Comment en vouloir à celles qui notent avec une noire ironie, parfois désespérée, que cette vertu soudainement érigée en orthodoxie massive et universelle était bizarrement absente des débats publics sur la santé ces dernières années ? Aujourd’hui, les vieilles crèvent dans des maisons de repos qui étaient déjà, hier, des mouroirs. Aujourd’hui, les hôpitaux crient à la famine qui était, hier, une politique officielle de dégraissage très correcte, justifiée avec les mots savants de « dette » et de « responsabilité ». Aujourd’hui les politiciennes peuvent dire tout l’inverse d’hier et prétendre pourtant à l’immunité des situations de guerre. C’est à se demander si les honnêtes gens ont une mémoire ou si elles n’ont pas peur du ridicule.
Lueur d’espoir
Le confinement est en train de remettre la question sociale et celle du travail sur le devant de la scène – en démontrant malheureusement pour les capitalistes que ce sont les travailleuses qui créent leur richesse, pas leurs conseils d’administrations ou leurs actionnaires – il est aussi en train de reposer la question du recul des libertés publiques devant le contrôle étatisé ou privée. Une commission d’enquête parlementaire ne fera pas tout ; on peut déjà espérer qu’elle n’accouche pas d’un compromis mou si courant en Belgique. Il faudra aussi, à l’issue de l’état d’exception, parler du contrôle quotidien, des technologies qui le permettent et qui s’étendent. Parler d’une démocratie où le commun des mortelles n’a pas voix au chapitre quand on lui retire le droit de se déplacer, de se réunir, de lutter ensemble…
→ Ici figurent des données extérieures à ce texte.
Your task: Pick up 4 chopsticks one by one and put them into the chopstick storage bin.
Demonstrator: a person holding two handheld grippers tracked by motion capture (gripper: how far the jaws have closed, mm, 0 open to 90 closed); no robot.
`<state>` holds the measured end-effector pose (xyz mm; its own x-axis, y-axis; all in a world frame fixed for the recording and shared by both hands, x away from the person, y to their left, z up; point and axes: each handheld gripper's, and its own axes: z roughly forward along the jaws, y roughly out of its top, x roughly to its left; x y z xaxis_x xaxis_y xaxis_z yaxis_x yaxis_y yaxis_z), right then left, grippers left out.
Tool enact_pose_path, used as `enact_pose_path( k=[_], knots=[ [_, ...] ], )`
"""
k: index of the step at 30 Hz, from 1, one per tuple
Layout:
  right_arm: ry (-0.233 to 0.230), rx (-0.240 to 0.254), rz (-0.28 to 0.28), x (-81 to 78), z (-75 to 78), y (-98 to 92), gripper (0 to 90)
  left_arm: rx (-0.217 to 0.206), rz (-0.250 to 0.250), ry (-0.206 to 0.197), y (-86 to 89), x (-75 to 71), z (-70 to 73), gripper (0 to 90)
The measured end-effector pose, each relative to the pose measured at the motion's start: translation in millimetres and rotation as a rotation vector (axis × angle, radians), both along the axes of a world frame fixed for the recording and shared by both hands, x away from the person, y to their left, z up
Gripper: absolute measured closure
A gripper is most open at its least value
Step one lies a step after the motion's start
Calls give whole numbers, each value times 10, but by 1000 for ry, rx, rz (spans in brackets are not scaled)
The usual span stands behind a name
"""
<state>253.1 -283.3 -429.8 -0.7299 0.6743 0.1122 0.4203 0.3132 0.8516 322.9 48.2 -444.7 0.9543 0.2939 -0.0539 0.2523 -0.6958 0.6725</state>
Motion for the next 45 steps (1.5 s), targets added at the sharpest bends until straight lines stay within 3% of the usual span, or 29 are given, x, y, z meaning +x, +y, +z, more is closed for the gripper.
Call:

La réaction des pays occidentaux devant une menace sanitaire relativement faible (comparée aux morts annuels qu’on doit à la pollution ou la cigarette par exemple) est peut-être le seul signe vraiment encourageant du confinement. La vie humaine doit importer encore. Quand on voit le retard à l’allumage des populistes de droite (Johnson, Trump) et le jusqu’au boutisme des néo-fascistes type Bolsonaro, on peut quand même se réjouir, un peu, de vivre dans des sociétés où l’humanisme pèse encore suffisamment. Il faudra s’en souvenir quand des experts viendront réclamer à corps et à cris le serrement des bourses et la Grande Austérité comme réponse à la crise… et quand la classe politique voudra réenclencher la machine, comme si de rien n’était, et poursuivre des politiques qui affaiblissent justement l’humanisme et la solidarité de nos sociétés au profit de l’égoïsme et de l’aveuglement des marchés.